## PROVIDED RECORDS:
__________

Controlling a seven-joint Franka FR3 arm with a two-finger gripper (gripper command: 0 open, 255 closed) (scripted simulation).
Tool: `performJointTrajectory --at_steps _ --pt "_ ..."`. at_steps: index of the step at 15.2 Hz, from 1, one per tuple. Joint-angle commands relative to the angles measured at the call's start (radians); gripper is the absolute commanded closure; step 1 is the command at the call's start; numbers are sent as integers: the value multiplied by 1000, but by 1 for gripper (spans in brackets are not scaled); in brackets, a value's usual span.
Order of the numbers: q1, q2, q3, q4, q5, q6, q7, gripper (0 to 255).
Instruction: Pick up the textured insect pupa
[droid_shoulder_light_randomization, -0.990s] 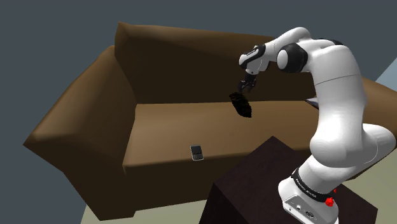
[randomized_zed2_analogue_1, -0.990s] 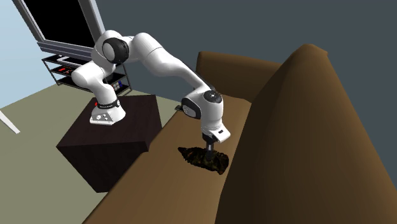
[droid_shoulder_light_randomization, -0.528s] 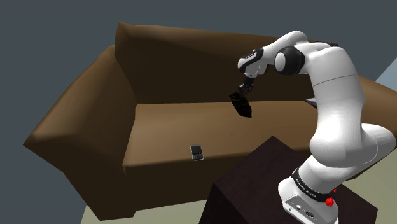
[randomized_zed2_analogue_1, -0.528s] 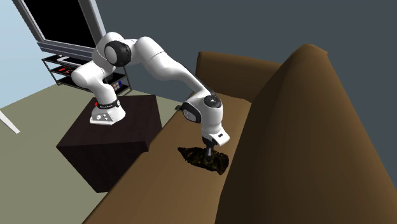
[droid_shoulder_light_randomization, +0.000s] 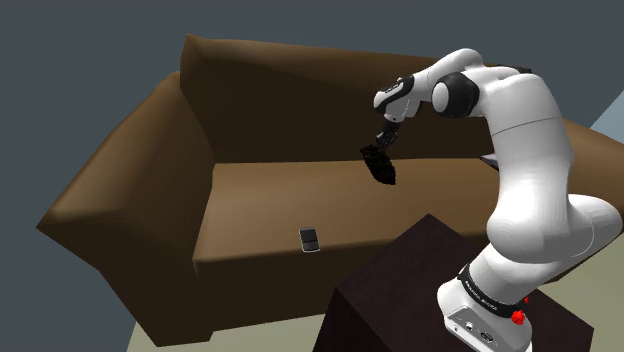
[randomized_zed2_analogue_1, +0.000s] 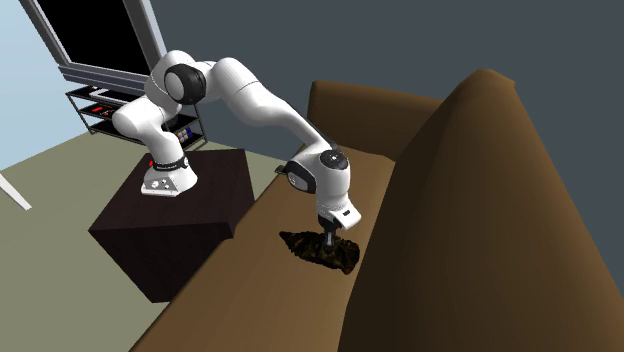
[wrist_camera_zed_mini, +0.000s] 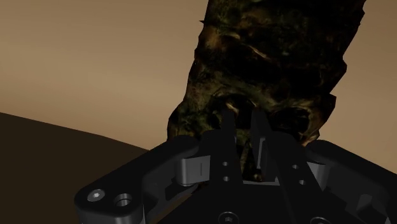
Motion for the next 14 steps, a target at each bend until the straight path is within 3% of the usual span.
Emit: performJointTrajectory --at_steps 1,14 --pt "1 -7 -1 -2 -1 -6 0 255" --pt "13 -110 -22 3 -26 -114 14 255"
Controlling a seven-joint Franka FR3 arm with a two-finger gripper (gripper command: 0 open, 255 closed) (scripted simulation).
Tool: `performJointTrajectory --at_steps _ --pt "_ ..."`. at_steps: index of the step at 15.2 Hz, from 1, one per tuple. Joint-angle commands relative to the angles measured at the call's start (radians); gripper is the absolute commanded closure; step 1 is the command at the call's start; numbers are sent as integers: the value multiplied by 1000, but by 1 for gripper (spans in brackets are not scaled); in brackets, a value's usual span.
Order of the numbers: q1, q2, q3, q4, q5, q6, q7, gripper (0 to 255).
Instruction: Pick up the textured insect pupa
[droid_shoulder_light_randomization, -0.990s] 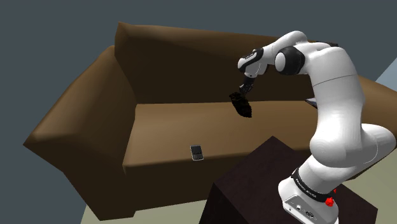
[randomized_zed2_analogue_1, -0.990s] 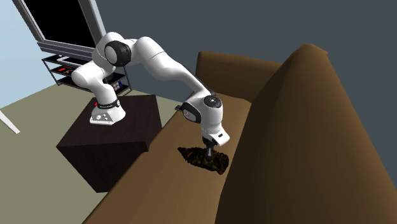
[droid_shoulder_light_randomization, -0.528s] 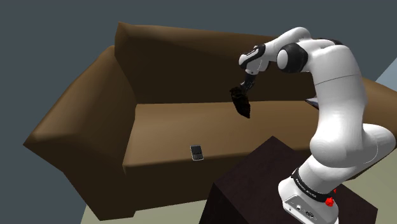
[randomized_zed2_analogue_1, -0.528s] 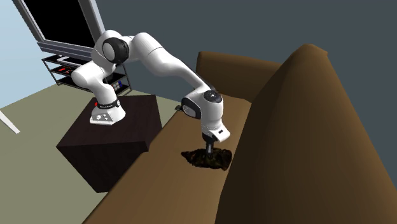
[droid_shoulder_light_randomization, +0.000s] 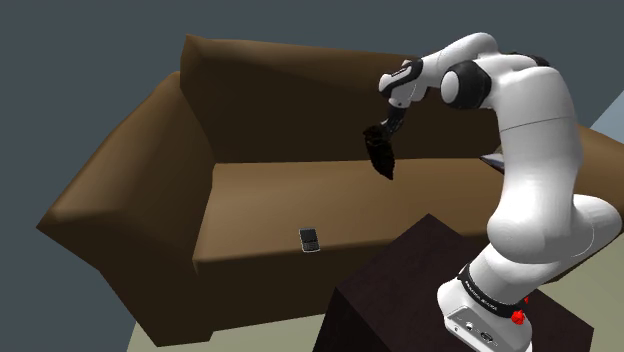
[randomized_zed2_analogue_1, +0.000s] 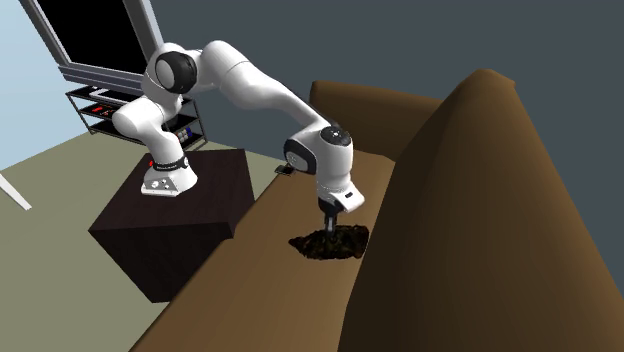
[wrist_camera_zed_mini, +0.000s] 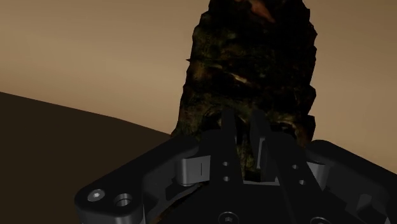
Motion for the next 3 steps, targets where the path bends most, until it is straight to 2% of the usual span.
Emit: performJointTrajectory --at_steps 1,3 --pt "3 -17 -3 0 -4 -14 3 255" --pt "3 -18 -3 1 -4 -16 3 255"
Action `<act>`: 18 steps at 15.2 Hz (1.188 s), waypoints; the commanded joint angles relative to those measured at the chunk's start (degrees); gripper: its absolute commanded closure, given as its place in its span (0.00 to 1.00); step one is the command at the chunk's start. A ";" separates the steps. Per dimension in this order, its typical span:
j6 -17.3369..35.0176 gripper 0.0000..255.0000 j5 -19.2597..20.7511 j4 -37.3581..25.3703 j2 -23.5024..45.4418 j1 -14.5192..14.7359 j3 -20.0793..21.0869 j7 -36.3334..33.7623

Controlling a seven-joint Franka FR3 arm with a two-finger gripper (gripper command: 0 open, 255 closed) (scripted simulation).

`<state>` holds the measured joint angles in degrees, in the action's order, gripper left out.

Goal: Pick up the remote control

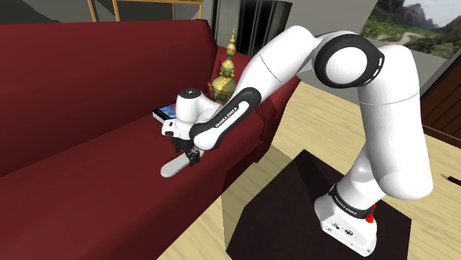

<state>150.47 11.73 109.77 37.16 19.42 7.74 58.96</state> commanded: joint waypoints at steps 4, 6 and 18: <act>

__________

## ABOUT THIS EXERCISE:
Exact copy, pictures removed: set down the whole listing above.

## COMPLETED EXERCISE:
Controlling a seven-joint Franka FR3 arm with a two-finger gripper (gripper command: 0 open, 255 closed) (scripted simulation).
Tool: `performJointTrajectory --at_steps _ --pt "_ ..."`. at_steps: index of the step at 15.2 Hz, from 1, one per tuple. Joint-angle commands relative to the angles measured at the call's start (radians); gripper is the absolute commanded closure; step 1 is the command at the call's start; numbers are sent as integers: the value multiplied by 1000, but by 1 for gripper (spans in brackets are not scaled); in brackets, a value's usual span.
Order of the numbers: q1, q2, q3, q4, q5, q6, q7, gripper (0 to 255).
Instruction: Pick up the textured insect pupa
[droid_shoulder_light_randomization, -0.990s] 
[randomized_zed2_analogue_1, -0.990s] 
[droid_shoulder_light_randomization, -0.528s] 
[randomized_zed2_analogue_1, -0.528s] 
[droid_shoulder_light_randomization, +0.000s] 
[randomized_zed2_analogue_1, +0.000s] 
[wrist_camera_zed_mini, +0.000s] 
Motion for the next 14 steps, a target at each bend until the straight path is within 3% of the usual span.
Emit: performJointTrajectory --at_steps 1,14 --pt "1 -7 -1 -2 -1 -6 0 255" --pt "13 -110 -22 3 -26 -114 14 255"
Controlling a seven-joint Franka FR3 arm with a two-finger gripper (gripper command: 0 open, 255 closed) (scripted simulation).
Tool: `performJointTrajectory --at_steps _ --pt "_ ..."`. at_steps: index of the step at 15.2 Hz, from 1, one per tuple. Joint-angle commands relative to the angles measured at the call's start (radians); gripper is the absolute commanded closure; step 1 is the command at the call's start; numbers are sent as integers: the value multiplied by 1000, but by 1 for gripper (spans in brackets are not scaled); in brackets, a value's usual span.
Order of the numbers: q1, q2, q3, q4, q5, q6, q7, gripper (0 to 255).
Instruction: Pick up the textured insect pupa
[droid_shoulder_light_randomization, -0.990s] 
[randomized_zed2_analogue_1, -0.990s] 
[droid_shoulder_light_randomization, -0.528s] 
[randomized_zed2_analogue_1, -0.528s] 
[droid_shoulder_light_randomization, +0.000s] 
[randomized_zed2_analogue_1, +0.000s] 
[wrist_camera_zed_mini, +0.000s] 
Motion for the next 3 steps, targets where the path bends most, until it is straight to 2% of the usual span.
Emit: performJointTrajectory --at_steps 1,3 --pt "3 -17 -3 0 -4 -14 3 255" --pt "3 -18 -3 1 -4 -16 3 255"
Action `<act>`: 18 steps at 15.2 Hz (1.188 s), waypoints; the commanded joint angles relative to those measured at the chunk's start (degrees); gripper: its absolute commanded closure, given as its place in its span (0.00 to 1.00); step one is the command at the chunk's start. A ";" separates the steps. Per dimension in this order, its typical span:
j6 -17.3369..35.0176 gripper 0.0000..255.0000 j5 -19.2597..20.7511 j4 -37.3581..25.3703 j2 -23.5024..45.4418 j1 -14.5192..14.7359 j3 -20.0793..21.0869 j7 -36.3334..33.7623

Controlling a seven-joint Franka FR3 arm with a two-finger gripper (gripper command: 0 open, 255 closed) (scripted simulation).

`<state>` holds the measured joint angles in degrees, in the action's order, gripper left out.

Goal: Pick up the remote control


<state>150.47 11.73 109.77 37.16 19.42 7.74 58.96</state> commanded: joint waypoints at steps 4, 6 and 18: <act>

That is the entire output.